[Data supplied Boundary: Start]

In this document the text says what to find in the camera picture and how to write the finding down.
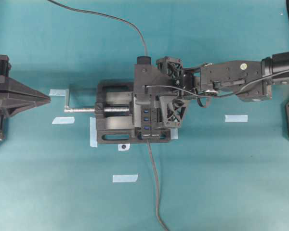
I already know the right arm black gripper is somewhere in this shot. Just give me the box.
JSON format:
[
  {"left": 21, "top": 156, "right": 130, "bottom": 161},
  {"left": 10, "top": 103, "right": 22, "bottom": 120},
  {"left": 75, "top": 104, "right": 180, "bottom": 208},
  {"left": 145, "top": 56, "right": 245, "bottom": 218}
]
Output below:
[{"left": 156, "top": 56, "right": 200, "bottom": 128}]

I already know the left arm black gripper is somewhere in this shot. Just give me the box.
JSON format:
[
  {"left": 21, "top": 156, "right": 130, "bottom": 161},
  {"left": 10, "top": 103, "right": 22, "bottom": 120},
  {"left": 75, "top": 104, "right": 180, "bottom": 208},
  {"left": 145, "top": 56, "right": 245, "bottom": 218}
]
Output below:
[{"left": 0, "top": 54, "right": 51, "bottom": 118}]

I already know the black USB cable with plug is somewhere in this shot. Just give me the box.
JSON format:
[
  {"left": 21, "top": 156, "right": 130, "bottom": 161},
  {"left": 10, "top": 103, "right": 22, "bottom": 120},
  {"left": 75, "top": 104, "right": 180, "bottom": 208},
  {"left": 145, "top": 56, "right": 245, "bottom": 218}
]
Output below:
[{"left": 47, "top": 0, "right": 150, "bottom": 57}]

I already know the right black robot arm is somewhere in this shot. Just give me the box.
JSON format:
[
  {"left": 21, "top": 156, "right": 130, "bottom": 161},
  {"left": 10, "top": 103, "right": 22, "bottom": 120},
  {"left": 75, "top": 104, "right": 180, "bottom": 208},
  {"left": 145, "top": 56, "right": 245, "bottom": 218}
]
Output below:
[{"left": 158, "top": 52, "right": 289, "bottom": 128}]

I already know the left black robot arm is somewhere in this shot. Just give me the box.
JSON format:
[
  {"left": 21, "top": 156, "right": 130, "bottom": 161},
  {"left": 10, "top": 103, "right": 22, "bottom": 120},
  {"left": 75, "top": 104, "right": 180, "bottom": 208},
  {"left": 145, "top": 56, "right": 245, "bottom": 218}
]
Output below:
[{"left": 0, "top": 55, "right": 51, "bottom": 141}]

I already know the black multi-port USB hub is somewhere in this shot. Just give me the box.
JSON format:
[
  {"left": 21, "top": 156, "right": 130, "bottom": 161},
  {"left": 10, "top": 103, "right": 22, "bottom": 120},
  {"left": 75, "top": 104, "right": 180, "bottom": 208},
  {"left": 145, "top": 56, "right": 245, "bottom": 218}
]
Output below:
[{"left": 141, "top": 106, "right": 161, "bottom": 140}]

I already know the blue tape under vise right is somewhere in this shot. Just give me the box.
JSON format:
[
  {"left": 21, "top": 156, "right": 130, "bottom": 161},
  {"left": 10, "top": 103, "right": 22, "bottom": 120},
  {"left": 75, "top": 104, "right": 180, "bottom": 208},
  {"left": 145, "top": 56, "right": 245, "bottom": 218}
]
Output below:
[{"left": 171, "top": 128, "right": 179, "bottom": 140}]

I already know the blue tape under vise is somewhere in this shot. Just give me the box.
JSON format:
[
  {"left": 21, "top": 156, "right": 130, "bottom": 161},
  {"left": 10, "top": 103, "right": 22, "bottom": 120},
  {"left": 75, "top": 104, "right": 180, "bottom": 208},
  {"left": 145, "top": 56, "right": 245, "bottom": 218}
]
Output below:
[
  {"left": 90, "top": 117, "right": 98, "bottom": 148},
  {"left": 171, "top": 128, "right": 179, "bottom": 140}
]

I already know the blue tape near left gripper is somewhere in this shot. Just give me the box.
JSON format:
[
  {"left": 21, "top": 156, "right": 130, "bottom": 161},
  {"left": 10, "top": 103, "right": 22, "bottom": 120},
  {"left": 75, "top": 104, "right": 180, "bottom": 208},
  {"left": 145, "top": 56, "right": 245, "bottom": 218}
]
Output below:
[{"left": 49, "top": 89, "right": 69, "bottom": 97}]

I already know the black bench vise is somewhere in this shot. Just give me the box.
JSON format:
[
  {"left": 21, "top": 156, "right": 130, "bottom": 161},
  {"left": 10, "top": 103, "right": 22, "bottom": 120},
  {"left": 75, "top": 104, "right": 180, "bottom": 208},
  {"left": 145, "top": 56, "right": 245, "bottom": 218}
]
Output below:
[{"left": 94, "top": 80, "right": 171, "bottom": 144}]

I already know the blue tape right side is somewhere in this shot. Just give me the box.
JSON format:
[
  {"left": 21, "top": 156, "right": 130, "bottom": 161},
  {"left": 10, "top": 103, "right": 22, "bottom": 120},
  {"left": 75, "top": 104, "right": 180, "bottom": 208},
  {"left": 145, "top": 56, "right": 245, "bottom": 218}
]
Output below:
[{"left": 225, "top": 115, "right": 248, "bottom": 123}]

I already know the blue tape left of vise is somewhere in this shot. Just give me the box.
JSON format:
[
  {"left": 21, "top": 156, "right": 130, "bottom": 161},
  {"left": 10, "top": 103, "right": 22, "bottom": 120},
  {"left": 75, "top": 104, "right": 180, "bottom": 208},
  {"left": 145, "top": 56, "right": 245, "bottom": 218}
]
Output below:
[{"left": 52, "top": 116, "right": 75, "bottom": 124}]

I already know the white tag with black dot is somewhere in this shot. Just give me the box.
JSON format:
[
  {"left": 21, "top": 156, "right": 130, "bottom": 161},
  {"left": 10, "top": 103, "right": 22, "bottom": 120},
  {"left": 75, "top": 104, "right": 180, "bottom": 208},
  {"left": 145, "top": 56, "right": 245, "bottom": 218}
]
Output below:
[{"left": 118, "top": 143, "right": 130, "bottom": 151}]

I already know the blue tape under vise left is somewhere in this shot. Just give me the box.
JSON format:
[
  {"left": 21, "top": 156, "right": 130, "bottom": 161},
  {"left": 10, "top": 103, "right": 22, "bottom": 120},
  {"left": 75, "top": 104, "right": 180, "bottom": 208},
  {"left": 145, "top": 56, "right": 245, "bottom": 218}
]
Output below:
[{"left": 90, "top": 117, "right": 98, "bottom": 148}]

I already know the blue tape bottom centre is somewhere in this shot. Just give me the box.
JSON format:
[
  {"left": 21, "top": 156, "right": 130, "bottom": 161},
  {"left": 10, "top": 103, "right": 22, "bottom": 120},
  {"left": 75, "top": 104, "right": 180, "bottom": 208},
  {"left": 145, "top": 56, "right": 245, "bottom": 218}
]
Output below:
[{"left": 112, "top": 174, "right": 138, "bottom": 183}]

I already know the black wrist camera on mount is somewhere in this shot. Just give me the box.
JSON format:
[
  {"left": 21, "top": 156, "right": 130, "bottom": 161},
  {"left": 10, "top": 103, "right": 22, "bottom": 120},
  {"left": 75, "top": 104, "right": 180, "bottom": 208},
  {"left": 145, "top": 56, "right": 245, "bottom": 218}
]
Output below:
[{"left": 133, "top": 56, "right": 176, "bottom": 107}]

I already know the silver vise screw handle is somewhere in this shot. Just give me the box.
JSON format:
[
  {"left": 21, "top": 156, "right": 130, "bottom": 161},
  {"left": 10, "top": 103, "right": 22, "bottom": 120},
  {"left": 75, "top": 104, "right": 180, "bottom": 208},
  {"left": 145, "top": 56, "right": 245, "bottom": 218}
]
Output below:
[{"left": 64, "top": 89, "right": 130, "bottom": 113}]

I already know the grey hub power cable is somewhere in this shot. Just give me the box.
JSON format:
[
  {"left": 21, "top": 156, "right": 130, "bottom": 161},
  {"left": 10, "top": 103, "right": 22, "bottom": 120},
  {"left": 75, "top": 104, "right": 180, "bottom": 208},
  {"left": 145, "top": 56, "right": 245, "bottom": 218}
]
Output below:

[Data supplied Boundary: End]

• **Problem requirements**
Show every line in the records above that contains the word "under".

• **Completed task**
I already know the blue tape under vise right is somewhere in this shot. Just give me the box.
I already know the blue tape under vise is somewhere in this shot. Just give me the box.
I already know the blue tape under vise left is somewhere in this shot. Just give me the box.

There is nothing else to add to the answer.